PROBLEM REQUIREMENTS:
Of all the lines below, return only those starting with the line holding "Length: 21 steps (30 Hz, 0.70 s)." and going on through the line holding "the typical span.", exactly as written.

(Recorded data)
- - - - -
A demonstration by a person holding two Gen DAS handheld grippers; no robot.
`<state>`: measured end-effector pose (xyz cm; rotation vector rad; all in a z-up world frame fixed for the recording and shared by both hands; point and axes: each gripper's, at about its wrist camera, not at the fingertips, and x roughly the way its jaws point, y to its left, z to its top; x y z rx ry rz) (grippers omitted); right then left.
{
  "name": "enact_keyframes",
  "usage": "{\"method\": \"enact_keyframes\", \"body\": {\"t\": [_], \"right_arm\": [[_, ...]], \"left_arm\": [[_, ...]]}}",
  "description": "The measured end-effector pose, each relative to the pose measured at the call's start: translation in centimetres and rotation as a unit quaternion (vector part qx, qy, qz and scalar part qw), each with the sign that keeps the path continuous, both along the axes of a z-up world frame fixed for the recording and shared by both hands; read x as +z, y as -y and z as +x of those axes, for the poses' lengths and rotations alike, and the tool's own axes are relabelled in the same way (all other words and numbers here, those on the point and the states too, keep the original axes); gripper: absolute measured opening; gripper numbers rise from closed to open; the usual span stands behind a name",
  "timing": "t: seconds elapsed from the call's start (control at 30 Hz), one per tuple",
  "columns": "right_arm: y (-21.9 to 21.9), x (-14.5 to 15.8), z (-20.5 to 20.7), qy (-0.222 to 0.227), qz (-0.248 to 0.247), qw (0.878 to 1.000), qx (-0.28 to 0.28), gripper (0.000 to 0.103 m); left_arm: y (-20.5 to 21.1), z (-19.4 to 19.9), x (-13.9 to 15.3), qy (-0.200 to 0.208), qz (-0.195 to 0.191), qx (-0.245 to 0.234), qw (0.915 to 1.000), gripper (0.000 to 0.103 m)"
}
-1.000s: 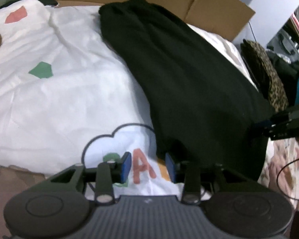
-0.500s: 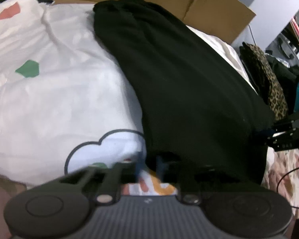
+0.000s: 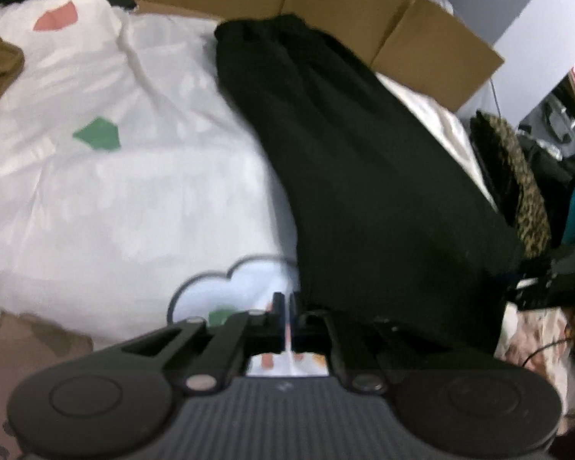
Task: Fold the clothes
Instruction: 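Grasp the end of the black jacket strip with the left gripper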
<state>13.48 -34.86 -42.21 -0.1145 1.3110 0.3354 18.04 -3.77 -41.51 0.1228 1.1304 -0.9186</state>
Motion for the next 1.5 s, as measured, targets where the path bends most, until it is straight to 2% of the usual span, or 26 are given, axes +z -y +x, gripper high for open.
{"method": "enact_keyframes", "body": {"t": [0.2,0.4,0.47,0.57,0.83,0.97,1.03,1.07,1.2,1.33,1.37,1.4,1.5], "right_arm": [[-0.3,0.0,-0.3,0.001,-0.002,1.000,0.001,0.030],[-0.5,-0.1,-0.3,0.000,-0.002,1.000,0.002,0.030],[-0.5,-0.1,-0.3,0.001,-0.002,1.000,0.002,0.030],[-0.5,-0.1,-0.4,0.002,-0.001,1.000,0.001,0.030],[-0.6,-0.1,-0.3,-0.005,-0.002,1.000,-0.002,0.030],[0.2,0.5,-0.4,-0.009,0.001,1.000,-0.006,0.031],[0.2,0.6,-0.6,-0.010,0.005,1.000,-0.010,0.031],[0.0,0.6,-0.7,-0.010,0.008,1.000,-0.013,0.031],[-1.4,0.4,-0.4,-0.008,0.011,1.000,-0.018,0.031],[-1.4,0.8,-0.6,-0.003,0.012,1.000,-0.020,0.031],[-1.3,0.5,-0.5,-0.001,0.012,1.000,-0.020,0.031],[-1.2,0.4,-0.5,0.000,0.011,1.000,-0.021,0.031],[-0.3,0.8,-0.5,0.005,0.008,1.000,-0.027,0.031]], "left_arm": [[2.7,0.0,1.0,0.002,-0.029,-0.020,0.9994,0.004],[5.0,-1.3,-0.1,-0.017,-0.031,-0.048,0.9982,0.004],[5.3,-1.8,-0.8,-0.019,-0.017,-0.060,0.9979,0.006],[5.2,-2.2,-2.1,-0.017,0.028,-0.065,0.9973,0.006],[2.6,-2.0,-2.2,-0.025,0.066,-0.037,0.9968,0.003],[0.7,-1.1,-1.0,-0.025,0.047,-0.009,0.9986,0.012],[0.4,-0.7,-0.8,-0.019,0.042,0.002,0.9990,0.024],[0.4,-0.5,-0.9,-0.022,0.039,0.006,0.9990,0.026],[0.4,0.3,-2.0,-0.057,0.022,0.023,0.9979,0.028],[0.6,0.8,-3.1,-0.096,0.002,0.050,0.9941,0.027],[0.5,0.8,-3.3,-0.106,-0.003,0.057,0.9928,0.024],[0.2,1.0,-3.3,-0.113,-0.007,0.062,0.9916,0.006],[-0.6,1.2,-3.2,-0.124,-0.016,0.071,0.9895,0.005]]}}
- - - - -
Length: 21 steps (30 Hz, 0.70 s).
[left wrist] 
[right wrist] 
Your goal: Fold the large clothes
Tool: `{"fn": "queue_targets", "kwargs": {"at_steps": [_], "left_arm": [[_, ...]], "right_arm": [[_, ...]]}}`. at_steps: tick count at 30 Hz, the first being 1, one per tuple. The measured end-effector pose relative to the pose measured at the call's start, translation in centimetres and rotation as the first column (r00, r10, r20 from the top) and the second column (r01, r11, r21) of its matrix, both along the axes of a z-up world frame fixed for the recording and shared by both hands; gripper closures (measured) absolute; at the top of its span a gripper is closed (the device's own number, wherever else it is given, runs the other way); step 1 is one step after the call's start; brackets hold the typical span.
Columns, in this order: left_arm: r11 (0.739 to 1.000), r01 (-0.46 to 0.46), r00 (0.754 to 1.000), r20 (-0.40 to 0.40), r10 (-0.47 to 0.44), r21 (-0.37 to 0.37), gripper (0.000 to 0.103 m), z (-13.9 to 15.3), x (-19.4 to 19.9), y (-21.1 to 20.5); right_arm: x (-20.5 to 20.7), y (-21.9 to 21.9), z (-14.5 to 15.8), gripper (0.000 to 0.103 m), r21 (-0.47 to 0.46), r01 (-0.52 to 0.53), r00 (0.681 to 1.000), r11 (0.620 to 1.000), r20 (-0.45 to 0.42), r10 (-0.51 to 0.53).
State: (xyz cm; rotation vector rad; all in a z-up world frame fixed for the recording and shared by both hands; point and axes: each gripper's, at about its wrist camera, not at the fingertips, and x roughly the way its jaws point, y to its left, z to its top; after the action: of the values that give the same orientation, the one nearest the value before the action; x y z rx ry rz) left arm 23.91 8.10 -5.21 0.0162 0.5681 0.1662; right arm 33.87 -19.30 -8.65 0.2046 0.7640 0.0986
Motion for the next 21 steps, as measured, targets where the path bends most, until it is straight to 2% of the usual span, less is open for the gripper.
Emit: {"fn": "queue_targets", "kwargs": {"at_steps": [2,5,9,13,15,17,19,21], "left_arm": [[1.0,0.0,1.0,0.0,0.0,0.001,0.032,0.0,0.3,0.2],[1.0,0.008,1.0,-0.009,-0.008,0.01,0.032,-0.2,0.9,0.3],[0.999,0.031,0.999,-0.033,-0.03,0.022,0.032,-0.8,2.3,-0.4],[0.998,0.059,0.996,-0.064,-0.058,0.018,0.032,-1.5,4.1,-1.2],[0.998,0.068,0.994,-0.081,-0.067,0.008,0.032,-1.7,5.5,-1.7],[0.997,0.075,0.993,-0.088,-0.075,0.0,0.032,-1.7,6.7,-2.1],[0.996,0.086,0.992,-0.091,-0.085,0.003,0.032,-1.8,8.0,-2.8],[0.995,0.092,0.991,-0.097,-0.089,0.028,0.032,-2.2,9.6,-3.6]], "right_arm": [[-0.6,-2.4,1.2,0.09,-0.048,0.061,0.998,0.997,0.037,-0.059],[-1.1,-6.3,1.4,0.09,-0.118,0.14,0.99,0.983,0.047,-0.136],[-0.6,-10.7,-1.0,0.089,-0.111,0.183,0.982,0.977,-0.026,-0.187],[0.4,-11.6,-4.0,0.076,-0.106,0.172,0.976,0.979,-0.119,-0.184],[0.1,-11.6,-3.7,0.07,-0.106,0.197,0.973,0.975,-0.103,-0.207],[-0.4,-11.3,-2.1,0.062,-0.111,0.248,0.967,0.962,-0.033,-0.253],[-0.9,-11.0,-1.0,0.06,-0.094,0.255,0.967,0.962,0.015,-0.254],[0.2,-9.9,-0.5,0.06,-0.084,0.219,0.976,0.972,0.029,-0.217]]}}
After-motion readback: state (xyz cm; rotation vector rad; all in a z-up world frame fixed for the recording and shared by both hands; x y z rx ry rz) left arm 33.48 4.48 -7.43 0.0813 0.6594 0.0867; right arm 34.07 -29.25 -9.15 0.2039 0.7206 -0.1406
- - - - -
RESULT OF THIS TASK:
Length: 21 steps (30 Hz, 0.70 s).
[left wrist] 
[right wrist] 
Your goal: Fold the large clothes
Tool: `{"fn": "queue_targets", "kwargs": {"at_steps": [_], "left_arm": [[_, ...]], "right_arm": [[_, ...]]}}`. at_steps: tick count at 30 Hz, the first being 1, one per tuple. The measured end-effector pose relative to the pose measured at the call's start, translation in centimetres and rotation as the first column (r00, r10, r20 from the top) and the second column (r01, r11, r21) of its matrix, both along the axes of a z-up world frame fixed for the recording and shared by both hands; gripper closures (measured) absolute; at the top of its span a gripper is closed (the device's own number, wherever else it is given, runs the other way); step 1 is one step after the call's start; brackets hold the typical span.

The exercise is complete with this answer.